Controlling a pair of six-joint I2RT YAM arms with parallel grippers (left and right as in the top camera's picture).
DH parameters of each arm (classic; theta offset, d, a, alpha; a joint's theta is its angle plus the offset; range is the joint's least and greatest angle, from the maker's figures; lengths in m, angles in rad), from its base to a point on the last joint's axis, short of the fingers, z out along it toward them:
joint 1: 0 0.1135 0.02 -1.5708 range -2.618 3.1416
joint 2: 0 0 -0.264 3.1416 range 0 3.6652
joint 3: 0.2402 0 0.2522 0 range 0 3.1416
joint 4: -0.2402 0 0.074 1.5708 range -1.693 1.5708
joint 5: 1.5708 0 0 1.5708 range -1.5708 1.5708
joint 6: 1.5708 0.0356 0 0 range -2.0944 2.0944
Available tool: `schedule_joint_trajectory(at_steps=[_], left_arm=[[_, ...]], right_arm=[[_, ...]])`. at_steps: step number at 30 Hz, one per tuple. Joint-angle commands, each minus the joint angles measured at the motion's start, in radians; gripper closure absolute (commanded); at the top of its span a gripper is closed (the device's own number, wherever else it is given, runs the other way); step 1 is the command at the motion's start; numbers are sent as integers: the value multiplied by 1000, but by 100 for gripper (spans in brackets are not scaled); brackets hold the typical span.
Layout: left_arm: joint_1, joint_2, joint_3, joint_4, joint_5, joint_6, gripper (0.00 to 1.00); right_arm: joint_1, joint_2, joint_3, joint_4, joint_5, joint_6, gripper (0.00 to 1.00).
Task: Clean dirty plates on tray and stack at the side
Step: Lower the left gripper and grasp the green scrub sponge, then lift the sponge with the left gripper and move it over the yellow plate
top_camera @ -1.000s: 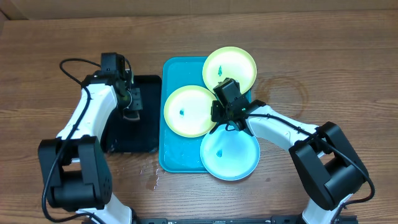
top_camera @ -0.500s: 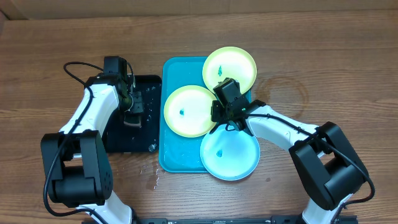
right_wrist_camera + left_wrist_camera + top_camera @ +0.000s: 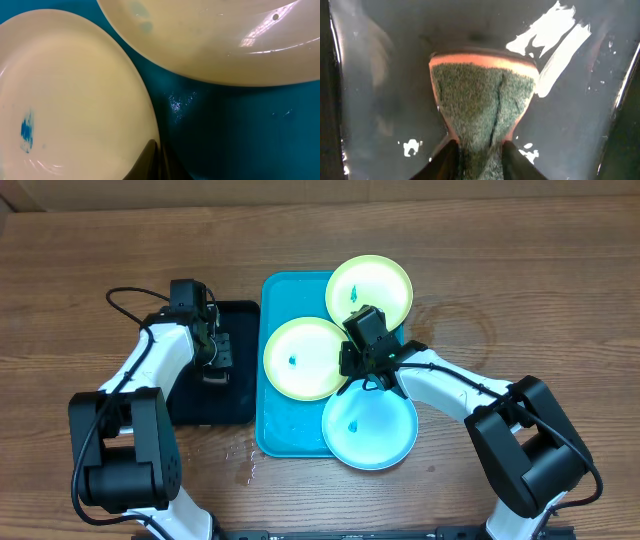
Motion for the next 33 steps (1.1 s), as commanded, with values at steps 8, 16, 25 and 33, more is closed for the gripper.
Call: schedule_joint_trajectory(at_steps=[8, 16, 25, 33], left_arm=[[10, -2, 6, -25, 134, 48, 96], [12, -139, 153, -154, 142, 50, 96], [10, -348, 172, -184, 142, 41, 96], [8, -312, 168, -245, 142, 39, 96]], right_arm=[[0, -3, 10, -11, 25, -6, 96], [0, -3, 10, -16, 0, -6, 77], [0, -3, 10, -11, -3, 2, 96], [0, -3, 10, -1, -28, 1, 89]])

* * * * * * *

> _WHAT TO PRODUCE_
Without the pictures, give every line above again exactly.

> _OUTPUT FOR THIS TASK_
Controlling a pair of six-joint I2RT YAM arms with parallel grippers (left and right as in the top camera's picture).
DH parameters of each arm (classic; theta offset, d, a, alpha; a joint's theta is its angle plus the offset; range is the joint's least and greatest angle, from the maker's figures; lengths in m, angles in rad), from its base to a point on the last joint's axis, short of the fingers, z out along it toward them:
joint 1: 0 0.1135 0.02 -1.5708 range -2.618 3.1416
joint 2: 0 0 -0.264 3.1416 range 0 3.6652
joint 3: 0.2402 0 0.2522 0 range 0 3.1416
joint 4: -0.2402 0 0.074 1.5708 range -1.693 1.5708
joint 5: 1.5708 0 0 1.5708 range -1.5708 1.5708
joint 6: 1.5708 0.0356 0 0 range -2.0944 2.0944
Available tool: `schedule_joint_trajectory(at_steps=[_], left_arm=[[_, ...]], right_arm=[[_, ...]])`. at_steps: step number at 30 Hz, one per tuple. Joint-angle commands, each minus the joint angles measured at the motion's start, in radians; gripper closure absolute (commanded); at the top of its span a gripper is closed (the device's own number, wherever else it is given, runs the other way); step 1 is the command at the motion's start; numbers are sent as integers: the value multiplied by 1000, but by 100 for gripper (spans in brackets are not scaled); brackets hold the typical span.
Layout: left_arm: joint_1, joint_2, joint_3, joint_4, joint_5, joint_6, gripper (0.00 to 1.00); right_arm: joint_1, joint_2, joint_3, joint_4, joint_5, joint_6, gripper (0.00 to 1.00).
Task: Clean dirty plates on tray and stack at the side
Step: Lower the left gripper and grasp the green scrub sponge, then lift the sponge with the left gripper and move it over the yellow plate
top_camera @ -1.000s: 
top_camera @ -0.500s: 
right_wrist_camera + left_wrist_camera + top_camera @ +0.000s: 
Motion for the next 33 steps (1.1 s), as commanded, with values at steps 8, 16, 25 and 33, more is closed for the gripper.
Call: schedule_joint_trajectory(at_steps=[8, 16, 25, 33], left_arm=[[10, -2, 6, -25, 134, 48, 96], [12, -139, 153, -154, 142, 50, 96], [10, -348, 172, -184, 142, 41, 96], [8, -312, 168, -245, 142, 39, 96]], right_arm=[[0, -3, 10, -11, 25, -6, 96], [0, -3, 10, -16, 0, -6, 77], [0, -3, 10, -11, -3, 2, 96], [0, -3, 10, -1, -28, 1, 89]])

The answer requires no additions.